Lawrence Berkeley National Laboratory

Recent efforts in organic photovoltaics (OPVs) have been devoted to obtaining low-bandgap non-fullerene acceptors (NFAs) for high photocurrent generation. However, the low-lying lowest unoccupied molecular orbital (LUMO) level in narrow bandgap NFAs typically results in a small energy difference (ΔEDA) between the LUMO of the acceptor and the highest occupied molecular orbital (HOMO) of the donor, leading to low open-circuit voltage (VOC). The trade-off between ΔEDA and photocurrent generation significantly limits the simultaneous enhancement of both VOC and short-circuit current density (JSC).

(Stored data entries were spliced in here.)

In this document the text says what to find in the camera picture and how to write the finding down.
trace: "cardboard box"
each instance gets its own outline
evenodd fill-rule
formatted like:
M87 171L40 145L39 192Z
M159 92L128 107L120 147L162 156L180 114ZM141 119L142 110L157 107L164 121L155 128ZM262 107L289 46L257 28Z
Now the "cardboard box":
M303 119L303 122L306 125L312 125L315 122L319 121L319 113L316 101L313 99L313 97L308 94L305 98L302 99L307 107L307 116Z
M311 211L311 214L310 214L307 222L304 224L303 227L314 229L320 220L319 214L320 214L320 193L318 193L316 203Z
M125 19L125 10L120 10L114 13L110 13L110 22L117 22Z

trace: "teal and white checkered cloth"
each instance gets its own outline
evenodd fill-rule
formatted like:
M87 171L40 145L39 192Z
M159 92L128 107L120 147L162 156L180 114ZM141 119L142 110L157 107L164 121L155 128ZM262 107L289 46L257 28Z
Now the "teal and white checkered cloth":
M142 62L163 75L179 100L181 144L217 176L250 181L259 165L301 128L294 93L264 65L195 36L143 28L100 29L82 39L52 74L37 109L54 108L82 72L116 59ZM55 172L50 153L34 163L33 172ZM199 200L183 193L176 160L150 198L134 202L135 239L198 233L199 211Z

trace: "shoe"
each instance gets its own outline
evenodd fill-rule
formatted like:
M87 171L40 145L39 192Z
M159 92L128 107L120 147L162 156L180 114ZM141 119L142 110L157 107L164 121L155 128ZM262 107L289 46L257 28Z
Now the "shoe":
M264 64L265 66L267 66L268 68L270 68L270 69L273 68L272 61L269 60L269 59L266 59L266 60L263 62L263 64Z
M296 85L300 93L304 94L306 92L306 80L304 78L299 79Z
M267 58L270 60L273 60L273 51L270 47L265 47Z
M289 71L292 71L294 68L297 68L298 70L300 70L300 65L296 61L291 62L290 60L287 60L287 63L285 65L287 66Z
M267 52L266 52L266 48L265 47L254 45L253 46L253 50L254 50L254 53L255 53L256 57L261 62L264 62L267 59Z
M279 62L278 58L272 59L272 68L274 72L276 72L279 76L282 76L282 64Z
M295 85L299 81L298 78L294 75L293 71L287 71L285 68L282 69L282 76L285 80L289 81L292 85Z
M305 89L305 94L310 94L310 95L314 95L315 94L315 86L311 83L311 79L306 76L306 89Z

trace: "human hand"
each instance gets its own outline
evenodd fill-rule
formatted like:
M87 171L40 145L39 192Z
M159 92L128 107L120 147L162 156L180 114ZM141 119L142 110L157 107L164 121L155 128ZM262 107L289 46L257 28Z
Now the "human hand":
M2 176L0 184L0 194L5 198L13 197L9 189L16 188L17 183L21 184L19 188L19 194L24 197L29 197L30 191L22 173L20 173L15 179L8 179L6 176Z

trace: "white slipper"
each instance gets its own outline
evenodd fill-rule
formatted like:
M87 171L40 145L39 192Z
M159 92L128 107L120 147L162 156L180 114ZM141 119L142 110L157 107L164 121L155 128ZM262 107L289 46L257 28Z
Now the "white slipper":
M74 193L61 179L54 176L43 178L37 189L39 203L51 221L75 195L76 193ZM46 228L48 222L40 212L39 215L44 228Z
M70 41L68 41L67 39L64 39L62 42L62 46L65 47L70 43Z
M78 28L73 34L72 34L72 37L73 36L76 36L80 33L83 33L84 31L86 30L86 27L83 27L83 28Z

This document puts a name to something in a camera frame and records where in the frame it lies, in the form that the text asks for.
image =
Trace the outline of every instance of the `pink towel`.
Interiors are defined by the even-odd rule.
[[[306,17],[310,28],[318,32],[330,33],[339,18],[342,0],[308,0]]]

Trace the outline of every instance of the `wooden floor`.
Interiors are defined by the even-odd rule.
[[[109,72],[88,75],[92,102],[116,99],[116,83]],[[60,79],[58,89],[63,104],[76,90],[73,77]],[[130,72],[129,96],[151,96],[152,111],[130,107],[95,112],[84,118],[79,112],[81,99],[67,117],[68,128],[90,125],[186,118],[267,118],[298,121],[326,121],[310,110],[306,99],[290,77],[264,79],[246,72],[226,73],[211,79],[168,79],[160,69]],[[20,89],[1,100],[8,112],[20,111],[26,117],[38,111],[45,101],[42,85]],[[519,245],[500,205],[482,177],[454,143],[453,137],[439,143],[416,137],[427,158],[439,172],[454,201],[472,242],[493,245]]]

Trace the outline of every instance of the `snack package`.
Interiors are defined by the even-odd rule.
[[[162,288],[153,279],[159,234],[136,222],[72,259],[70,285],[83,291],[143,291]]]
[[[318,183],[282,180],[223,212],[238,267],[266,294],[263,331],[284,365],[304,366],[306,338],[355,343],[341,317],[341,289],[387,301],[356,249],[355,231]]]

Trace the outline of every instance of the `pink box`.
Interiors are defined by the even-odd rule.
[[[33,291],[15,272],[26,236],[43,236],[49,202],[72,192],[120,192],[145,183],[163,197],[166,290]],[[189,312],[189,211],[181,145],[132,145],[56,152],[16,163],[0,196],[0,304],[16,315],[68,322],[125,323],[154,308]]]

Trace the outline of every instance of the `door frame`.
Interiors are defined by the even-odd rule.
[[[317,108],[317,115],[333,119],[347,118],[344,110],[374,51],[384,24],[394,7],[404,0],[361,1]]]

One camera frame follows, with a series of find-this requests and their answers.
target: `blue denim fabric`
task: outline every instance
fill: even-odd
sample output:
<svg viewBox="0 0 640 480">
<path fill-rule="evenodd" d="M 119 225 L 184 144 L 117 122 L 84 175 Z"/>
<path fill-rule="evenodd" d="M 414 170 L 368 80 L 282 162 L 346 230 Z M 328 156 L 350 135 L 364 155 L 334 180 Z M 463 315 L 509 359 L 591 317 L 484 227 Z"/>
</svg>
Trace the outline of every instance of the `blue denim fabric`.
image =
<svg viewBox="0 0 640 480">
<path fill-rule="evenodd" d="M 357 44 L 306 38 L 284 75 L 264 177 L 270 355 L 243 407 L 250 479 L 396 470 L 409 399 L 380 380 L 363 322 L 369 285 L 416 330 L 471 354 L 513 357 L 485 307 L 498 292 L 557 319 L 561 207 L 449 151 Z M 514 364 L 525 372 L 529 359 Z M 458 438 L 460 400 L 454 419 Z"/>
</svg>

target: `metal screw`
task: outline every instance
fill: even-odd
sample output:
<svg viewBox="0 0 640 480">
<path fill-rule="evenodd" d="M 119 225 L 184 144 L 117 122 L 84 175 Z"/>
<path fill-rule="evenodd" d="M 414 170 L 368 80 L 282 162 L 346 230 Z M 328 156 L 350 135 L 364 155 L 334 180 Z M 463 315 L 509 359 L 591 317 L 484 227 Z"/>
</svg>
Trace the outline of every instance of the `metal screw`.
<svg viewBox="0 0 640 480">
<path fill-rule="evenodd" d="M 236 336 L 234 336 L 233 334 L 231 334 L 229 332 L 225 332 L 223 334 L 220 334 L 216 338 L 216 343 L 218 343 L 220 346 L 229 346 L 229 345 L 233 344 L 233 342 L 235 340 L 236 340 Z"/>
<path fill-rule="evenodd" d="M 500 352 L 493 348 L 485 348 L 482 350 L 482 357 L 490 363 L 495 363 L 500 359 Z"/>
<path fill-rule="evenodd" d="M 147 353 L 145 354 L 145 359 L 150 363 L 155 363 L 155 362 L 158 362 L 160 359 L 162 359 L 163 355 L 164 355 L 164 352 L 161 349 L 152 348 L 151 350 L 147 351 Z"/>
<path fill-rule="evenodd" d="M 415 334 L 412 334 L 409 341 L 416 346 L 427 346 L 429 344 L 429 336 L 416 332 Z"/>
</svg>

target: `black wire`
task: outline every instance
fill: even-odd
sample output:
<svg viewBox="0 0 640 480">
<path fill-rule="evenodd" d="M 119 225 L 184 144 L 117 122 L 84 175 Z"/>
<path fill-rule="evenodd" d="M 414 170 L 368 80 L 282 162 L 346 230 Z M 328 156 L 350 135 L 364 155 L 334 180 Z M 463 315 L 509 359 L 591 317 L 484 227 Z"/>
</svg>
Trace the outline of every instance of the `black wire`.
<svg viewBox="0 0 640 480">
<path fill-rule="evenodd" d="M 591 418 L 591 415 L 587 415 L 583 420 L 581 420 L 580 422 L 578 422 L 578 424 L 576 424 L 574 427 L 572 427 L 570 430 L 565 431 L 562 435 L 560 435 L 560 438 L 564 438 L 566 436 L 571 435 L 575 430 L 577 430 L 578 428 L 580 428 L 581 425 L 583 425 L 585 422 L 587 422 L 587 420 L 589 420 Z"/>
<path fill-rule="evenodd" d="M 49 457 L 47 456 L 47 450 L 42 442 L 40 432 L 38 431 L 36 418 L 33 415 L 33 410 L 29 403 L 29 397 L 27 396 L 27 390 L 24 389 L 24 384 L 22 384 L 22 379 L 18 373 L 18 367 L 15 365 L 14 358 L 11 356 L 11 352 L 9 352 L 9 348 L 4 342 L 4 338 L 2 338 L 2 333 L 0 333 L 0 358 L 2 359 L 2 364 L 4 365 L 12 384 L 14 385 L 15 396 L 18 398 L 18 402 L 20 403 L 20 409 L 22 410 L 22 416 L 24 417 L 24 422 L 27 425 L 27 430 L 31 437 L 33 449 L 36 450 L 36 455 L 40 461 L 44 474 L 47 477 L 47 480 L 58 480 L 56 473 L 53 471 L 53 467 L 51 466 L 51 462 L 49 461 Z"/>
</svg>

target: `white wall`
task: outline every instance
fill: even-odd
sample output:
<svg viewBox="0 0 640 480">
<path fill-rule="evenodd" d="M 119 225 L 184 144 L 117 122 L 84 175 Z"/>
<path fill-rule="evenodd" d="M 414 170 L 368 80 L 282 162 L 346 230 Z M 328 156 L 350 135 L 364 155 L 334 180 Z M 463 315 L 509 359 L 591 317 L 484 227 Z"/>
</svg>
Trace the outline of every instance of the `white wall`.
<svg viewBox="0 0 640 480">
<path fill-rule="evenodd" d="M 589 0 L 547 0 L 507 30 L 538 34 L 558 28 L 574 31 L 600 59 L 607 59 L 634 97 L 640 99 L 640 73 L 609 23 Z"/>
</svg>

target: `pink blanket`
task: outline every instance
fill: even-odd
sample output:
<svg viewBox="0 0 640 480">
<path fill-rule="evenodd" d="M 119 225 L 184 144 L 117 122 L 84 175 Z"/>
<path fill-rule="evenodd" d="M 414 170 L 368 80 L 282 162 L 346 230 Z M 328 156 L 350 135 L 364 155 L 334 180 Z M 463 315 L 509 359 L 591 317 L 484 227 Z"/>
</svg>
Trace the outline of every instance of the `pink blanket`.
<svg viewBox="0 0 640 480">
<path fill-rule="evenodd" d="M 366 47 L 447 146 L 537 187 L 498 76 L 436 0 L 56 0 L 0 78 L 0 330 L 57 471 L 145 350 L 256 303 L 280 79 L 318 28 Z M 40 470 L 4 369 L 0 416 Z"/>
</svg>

Here, we report a new medium-bandgap NFA, IDTT-T, containing a weakly electron-withdrawing N-ethyl thiabarbituric acid terminal group on each end of the indacenodithienothiophene (IDTT) core. When paired with a benchmark low-bandgap PTB7-th polymer donor, simultaneous enhancement of both ΔEDA and absorption spectral coverage was realized. The OPV devices yield a VOC of 1.01 V, corresponding to a low energy loss of 0.57 eV in around 10% efficiency single-junction NFA OPVs. The design demonstrates a working principle to concurrently increase ΔEDA and photocurrent generation for high VOC and PCE in bulk fullerene-free heterojunction OPVs.